What is being asked ->
Using the data below, show every line where the word "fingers" occurs.

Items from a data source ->

————————

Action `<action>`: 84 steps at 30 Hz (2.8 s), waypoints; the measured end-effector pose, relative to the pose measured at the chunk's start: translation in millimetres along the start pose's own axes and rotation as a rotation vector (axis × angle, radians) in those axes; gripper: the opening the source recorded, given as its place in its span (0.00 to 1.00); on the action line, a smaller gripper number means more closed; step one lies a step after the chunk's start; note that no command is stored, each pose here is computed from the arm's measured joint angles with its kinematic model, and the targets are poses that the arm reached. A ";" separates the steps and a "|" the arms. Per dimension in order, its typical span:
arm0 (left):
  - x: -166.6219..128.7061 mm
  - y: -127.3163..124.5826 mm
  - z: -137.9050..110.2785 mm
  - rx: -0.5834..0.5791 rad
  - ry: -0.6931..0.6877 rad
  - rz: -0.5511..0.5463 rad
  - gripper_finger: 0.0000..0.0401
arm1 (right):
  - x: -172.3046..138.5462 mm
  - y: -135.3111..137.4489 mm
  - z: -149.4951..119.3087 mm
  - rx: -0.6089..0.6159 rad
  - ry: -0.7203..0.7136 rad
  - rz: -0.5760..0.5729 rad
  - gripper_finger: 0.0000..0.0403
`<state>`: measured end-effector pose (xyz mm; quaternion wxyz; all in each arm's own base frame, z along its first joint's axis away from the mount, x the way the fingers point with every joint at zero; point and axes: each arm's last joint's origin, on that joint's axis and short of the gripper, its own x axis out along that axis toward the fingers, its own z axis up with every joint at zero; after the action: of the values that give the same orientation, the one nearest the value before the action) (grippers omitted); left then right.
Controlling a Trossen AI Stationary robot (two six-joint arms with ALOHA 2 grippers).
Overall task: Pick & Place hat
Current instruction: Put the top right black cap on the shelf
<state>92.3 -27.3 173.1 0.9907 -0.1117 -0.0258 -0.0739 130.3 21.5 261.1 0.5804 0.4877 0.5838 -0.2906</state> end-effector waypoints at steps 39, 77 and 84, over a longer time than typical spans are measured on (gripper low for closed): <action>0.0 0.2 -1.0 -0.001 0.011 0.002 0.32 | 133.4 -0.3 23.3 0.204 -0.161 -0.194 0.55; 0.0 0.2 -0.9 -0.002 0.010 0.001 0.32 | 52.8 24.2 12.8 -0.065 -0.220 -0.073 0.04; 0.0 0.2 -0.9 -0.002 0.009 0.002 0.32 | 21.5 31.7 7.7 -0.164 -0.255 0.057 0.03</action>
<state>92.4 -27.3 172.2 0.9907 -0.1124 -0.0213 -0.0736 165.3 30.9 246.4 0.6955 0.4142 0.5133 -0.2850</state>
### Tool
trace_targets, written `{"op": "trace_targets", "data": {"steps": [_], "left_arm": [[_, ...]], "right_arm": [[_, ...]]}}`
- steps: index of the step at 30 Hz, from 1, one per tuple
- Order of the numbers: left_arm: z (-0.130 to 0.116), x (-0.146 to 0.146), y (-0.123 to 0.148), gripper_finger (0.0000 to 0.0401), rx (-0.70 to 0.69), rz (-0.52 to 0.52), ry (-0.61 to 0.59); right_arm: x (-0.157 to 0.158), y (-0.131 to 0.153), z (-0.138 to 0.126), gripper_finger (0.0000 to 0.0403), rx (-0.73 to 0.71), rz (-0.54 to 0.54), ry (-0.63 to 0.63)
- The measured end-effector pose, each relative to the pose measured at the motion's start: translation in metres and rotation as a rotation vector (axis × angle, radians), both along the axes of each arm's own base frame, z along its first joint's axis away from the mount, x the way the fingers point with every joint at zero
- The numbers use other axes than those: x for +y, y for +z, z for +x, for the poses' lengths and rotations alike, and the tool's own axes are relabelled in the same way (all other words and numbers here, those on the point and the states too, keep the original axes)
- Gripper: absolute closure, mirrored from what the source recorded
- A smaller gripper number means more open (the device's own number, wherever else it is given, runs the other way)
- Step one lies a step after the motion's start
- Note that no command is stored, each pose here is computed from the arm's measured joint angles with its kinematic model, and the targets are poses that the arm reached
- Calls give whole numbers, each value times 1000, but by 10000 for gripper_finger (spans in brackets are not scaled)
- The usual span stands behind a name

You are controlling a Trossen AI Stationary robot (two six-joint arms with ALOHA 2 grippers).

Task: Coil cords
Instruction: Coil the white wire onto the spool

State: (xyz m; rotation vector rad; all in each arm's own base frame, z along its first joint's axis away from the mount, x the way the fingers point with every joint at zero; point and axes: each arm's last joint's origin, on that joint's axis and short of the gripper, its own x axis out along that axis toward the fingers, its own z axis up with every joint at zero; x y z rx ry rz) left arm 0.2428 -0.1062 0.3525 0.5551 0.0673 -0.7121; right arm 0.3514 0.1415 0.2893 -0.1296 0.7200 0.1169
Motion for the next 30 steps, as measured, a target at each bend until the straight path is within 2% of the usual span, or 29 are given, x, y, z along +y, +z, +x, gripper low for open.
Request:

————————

Solution to the problem ->
`<state>`: measured end-effector pose (xyz mm; quaternion wxyz; all in each arm's own base frame, z along its first joint's axis away from the mount, x the way the fingers point with every joint at zero; point and axes: each arm's last joint's origin, on that joint's axis and short of the gripper, its own x axis out along that axis toward the fingers, its own z axis up with every joint at zero; after the action: of the values that give the same orientation, the one nearest the value before the action) (grippers omitted); left then right.
- The measured end-effector pose, each relative to the pose measured at the motion's start: translation in metres and rotation as a rotation vector (axis × angle, radians), both along the axes of each arm's own base frame, z along its first joint's axis away from the mount, x the way the fingers point with every joint at zero
State: (xyz m; rotation vector rad; all in each arm's own base frame, z along its first joint's axis away from the mount, x the way the fingers point with every joint at zero; point and axes: each arm's last joint's origin, on that joint's axis and short of the gripper, its own x axis out along that axis toward the fingers, its own z axis up with every joint at zero; x y z rx ry rz) left arm 0.2428 -0.1062 0.3525 0.5551 0.0673 -0.7121; right arm 0.3514 0.1415 0.2893 -0.1296 0.7200 0.1169

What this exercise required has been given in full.